Fancy making a present of some smart fiction to Him or Her this Christmas? Paddy Kehoe has six suggestions from 2014.
THREE FOR HER:
Cecelia Ahern The Year I Met you
(Harper Collins)
Jasmine loves her sister and her work, but when her work is taken away she has no idea who she is. Matt loves his family and the booze. Without them, he hits rock bottom. One New Year’s Eve, these two people’s paths meet. Both have time on their hands, both are at a crossroads. As the year unfolds, through moonlit nights and suburban days, an unlikely friendship slowly starts to blossom.
Mary Costello Academy Street
(Canongate)
Growing up in the west of Ireland in the 1940s, Tess is a shy introverted child who emigrates to New York in the 1960. On Academy Street in upper Manhattan, Tess encounters love and loss. The novel concludes with a reunion with her family after forty years of exile. Shortlisted for the Costa First Novel award 2014, Academy Street was named Eason Novel of the Year at the Bord Gáis Energy Irish Book Awards.
Marian Keyes The Woman Who Stole My Life
Michael Joseph
Dubliner Stella Sweeney works with her ambitious sister Karen in their beauty salon. One day, Stella, attempting a good deed, causes a minor car accident after which she must face the wrath of handsome stranger. Every cloud has a silver lining and Stella embarks on a thrilling glamorous new life, a life that other people might start to covet.
THREE FOR HIM . .
Joseph O’Neill The Dog
(4th Estate)
Long-listed for this year's Man Booker Prize, The Dog promises belly laughs a-plenty, unlike the author’s previous, more reflective Netherland, which was also short-listed for the prize in 2008. A New York attorney, known as X, is reeling after the end of relationship when he accepts a job offer in Dubai, managing a local family fortune. Once arrived in the desert city of skyscrapers and high finance, O’Neill’s anti-hero begins to regret the move. The author’s has a penchant for useful apercus, such as the following: “ the accumulation of experience amounts, when all is said and pondered, simply to extra weight.”

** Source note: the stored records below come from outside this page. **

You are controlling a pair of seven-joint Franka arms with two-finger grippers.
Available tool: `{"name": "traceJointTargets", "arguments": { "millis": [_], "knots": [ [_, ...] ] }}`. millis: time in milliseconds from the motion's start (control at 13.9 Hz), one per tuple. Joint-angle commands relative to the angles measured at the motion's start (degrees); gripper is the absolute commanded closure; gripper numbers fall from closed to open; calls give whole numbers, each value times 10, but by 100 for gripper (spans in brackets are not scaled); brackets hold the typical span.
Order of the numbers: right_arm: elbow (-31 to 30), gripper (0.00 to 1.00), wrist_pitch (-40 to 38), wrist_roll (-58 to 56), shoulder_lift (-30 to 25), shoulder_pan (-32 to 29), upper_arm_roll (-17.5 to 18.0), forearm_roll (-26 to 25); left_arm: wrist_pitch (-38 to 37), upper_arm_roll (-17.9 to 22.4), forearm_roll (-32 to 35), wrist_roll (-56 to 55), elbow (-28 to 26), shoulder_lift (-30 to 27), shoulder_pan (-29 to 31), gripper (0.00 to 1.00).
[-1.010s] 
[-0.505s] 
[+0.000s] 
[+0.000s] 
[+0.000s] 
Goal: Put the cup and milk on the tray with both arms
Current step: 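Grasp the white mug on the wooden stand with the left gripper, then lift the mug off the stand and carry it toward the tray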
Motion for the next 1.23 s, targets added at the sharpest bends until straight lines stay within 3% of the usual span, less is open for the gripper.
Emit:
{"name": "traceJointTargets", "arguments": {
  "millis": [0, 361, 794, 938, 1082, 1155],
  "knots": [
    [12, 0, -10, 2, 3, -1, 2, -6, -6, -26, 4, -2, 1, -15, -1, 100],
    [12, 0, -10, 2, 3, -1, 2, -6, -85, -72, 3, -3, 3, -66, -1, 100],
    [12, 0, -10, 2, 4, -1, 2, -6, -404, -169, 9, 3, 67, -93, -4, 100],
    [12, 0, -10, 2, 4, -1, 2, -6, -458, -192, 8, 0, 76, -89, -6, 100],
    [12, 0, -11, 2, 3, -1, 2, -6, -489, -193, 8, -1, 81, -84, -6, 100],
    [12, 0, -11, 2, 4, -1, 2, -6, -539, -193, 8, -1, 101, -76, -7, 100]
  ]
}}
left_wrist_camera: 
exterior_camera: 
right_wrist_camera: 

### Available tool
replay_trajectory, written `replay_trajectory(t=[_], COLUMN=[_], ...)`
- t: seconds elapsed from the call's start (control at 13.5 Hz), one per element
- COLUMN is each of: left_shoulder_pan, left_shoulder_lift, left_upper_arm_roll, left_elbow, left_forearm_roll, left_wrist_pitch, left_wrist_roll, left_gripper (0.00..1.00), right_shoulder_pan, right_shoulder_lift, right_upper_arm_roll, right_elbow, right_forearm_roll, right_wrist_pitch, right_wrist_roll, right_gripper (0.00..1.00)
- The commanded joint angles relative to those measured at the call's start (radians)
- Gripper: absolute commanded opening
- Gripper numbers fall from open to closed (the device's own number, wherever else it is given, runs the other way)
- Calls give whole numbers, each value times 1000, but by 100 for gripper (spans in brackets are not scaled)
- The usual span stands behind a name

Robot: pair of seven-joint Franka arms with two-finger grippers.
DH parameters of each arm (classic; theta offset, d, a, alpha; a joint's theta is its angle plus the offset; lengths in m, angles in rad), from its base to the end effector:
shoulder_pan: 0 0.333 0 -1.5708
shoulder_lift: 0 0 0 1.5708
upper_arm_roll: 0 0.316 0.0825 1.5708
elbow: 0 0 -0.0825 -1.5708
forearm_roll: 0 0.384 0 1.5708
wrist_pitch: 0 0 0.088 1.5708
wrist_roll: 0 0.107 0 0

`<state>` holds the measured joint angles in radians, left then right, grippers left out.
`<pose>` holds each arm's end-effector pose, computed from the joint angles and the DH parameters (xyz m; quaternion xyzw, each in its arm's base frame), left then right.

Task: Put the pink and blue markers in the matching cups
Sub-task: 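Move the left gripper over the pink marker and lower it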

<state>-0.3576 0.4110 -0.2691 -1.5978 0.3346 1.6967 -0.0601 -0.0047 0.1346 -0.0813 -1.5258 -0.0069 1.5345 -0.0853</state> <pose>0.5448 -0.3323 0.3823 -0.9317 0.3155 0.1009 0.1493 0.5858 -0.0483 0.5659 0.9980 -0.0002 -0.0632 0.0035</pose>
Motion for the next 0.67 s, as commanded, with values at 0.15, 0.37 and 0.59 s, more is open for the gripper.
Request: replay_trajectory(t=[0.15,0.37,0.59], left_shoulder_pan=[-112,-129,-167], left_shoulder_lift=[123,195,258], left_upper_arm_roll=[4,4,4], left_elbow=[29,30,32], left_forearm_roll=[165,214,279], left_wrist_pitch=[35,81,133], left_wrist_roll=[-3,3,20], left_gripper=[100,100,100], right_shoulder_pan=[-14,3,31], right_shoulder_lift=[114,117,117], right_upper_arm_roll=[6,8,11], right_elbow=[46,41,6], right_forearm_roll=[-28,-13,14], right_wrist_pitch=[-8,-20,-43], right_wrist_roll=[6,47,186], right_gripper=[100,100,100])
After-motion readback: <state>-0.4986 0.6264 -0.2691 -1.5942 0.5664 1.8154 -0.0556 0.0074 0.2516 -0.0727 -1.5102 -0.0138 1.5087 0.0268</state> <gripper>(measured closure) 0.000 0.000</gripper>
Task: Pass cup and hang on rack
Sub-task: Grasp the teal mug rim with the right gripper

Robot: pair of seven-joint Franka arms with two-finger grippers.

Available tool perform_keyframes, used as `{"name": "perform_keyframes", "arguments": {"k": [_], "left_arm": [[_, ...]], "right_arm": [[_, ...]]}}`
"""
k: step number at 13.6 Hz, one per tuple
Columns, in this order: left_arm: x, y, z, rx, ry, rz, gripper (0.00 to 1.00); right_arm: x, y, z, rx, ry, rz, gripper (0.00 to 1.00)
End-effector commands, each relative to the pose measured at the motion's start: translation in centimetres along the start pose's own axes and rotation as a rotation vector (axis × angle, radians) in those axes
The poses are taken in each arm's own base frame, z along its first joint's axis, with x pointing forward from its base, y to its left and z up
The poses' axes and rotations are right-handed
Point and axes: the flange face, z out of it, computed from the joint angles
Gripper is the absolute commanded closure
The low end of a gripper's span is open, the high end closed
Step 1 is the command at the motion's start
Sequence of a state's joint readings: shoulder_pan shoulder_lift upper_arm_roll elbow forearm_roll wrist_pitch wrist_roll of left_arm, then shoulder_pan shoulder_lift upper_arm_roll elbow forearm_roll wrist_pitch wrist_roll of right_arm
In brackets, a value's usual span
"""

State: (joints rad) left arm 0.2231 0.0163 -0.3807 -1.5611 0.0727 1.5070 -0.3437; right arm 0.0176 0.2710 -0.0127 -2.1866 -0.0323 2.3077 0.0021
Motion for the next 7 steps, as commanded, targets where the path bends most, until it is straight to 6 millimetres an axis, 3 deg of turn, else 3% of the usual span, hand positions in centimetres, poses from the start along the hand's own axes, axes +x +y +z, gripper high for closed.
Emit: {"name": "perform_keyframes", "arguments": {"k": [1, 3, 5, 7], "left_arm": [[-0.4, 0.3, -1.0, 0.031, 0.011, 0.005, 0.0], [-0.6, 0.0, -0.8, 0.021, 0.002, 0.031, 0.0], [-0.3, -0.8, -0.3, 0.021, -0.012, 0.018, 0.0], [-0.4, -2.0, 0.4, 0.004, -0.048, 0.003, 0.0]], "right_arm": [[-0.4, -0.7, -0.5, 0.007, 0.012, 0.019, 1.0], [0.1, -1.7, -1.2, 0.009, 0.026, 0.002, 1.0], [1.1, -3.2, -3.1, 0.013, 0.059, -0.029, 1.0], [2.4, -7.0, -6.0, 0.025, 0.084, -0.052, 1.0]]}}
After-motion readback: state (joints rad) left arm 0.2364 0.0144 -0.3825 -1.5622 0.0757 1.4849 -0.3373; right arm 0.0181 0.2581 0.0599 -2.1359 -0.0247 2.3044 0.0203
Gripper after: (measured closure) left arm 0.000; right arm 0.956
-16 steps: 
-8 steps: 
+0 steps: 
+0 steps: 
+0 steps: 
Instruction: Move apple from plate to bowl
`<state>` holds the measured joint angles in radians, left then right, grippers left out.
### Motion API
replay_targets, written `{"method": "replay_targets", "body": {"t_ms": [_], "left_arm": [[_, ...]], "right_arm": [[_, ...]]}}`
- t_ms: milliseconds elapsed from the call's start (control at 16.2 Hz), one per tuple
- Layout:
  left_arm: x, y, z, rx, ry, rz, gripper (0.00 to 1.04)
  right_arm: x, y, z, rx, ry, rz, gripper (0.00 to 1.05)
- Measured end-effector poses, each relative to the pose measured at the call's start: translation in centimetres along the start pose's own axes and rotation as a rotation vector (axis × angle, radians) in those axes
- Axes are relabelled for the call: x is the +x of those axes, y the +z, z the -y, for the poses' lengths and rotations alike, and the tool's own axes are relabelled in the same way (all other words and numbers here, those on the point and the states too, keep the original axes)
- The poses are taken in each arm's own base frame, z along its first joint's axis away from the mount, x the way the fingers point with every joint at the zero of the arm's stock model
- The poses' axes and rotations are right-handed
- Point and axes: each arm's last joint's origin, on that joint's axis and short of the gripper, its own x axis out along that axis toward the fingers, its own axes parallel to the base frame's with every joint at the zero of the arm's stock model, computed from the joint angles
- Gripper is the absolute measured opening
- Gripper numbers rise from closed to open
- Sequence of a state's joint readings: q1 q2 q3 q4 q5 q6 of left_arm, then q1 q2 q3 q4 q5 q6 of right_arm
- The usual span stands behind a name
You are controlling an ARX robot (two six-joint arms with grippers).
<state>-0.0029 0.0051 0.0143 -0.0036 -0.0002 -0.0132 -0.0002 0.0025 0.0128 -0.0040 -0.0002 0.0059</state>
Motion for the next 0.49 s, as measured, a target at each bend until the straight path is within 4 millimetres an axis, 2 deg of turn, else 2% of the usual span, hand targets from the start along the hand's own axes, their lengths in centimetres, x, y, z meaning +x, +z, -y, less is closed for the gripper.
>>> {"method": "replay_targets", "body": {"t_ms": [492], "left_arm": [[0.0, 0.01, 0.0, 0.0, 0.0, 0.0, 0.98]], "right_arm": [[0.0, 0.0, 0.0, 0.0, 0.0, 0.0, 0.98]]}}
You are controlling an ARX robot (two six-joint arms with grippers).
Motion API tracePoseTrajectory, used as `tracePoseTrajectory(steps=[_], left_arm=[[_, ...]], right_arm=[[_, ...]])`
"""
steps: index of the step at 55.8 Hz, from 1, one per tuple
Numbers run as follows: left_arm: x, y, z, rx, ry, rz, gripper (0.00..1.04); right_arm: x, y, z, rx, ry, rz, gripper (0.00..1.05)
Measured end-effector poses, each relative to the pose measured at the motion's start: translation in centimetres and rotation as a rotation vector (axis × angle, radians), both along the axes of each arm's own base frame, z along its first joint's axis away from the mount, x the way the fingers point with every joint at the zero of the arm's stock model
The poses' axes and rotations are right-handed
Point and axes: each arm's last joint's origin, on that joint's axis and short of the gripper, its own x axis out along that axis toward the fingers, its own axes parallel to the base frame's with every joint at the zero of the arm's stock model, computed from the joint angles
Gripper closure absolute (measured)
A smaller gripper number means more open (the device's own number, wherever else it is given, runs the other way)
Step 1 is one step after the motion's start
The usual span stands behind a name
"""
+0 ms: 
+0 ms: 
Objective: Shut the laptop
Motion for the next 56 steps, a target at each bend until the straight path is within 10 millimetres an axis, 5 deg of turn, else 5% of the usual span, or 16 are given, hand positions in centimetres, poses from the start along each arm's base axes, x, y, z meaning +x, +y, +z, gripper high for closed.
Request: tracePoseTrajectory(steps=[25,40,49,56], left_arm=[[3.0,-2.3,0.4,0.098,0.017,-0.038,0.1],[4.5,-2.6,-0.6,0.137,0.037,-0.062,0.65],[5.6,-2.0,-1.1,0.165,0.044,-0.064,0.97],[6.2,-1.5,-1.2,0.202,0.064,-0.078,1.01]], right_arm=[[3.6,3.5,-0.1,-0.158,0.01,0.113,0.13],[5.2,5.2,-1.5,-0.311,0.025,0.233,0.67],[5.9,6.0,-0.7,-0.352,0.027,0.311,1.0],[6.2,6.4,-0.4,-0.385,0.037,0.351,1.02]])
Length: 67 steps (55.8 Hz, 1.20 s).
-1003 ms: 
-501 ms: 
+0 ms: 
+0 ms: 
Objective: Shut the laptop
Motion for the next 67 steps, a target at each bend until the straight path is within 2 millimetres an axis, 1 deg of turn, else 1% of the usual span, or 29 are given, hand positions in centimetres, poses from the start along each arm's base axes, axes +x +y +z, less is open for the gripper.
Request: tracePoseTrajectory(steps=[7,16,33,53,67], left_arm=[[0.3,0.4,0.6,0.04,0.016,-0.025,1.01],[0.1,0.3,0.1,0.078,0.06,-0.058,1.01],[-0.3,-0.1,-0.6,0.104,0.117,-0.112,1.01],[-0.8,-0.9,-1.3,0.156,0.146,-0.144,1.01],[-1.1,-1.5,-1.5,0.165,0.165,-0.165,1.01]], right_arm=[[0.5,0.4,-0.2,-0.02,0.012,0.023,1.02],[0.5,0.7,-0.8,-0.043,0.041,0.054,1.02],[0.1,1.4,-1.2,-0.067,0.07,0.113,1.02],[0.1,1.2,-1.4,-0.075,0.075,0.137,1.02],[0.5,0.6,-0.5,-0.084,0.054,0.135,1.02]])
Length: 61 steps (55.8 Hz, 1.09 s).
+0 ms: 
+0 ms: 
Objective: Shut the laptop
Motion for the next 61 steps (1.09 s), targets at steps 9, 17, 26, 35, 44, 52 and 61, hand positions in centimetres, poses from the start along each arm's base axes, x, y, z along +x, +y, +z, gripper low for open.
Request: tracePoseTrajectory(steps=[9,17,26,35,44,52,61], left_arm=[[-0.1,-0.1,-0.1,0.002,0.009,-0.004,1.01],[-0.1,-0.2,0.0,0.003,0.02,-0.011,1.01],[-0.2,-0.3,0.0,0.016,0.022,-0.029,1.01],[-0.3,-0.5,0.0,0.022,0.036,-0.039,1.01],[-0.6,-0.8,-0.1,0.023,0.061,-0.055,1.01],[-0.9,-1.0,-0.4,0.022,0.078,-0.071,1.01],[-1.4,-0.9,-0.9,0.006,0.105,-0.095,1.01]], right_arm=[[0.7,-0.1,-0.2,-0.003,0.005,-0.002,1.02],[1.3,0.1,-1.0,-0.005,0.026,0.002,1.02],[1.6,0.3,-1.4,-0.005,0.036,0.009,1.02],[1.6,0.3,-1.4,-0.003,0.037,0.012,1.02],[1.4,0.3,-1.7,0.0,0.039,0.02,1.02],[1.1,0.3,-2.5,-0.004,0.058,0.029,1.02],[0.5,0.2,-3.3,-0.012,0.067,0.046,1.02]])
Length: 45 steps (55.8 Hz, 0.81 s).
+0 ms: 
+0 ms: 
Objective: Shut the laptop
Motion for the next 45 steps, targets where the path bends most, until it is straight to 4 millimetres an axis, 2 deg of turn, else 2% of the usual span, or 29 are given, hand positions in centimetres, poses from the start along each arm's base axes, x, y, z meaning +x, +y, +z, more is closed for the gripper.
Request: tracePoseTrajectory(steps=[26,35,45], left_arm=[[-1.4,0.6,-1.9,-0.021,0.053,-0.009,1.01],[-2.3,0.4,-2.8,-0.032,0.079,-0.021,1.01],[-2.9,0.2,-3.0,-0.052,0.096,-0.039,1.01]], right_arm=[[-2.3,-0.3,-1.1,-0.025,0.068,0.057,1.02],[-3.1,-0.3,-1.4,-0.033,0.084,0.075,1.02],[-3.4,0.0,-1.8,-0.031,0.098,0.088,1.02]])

Georges Simenon The Saint-Fiacre Affair / The Mahé Circle
(Penguin Classics)
Inspector Maigret's past comes to life in this vivid new translation of The Saint-Fiacre Affair. The last time Maigret went home to the village of his birth -Saint-Fiacre in the Auvergne region of France- was for his father's funeral. However, an anonymous note predicting a crime during All Souls' Day Mass draws him back. Penguin is currently publishing the entire series of Maigret novels and The Mahé Circle also comes highly recommended. Nobody could understand why Dr. Mahé continued to drag his family to Porquerolles for the summer. Had he really become obsessed with the girl dressed in red? Or was it a longing to go fishing and play boules with the locals?
Richard Flanagan The Narrow Road to the Deep North
(Chatto & Windus)
Tasmanian author Richard Flanagan’s The Narrow Road to the Deep North won this year’s Man Booker prize and has received many plaudits. Languishing in a Japanese POW camp during the Second World War, the surgeon Dorrigo Evans is obsessed with the love affair he had with his uncle’s wife. Meanwhile, he struggles to save the lives of the prisoners who are working on the Thailand-Burma `Death Railway.’ One day, Evans receives a letter which will have a profound effect on the course of his life.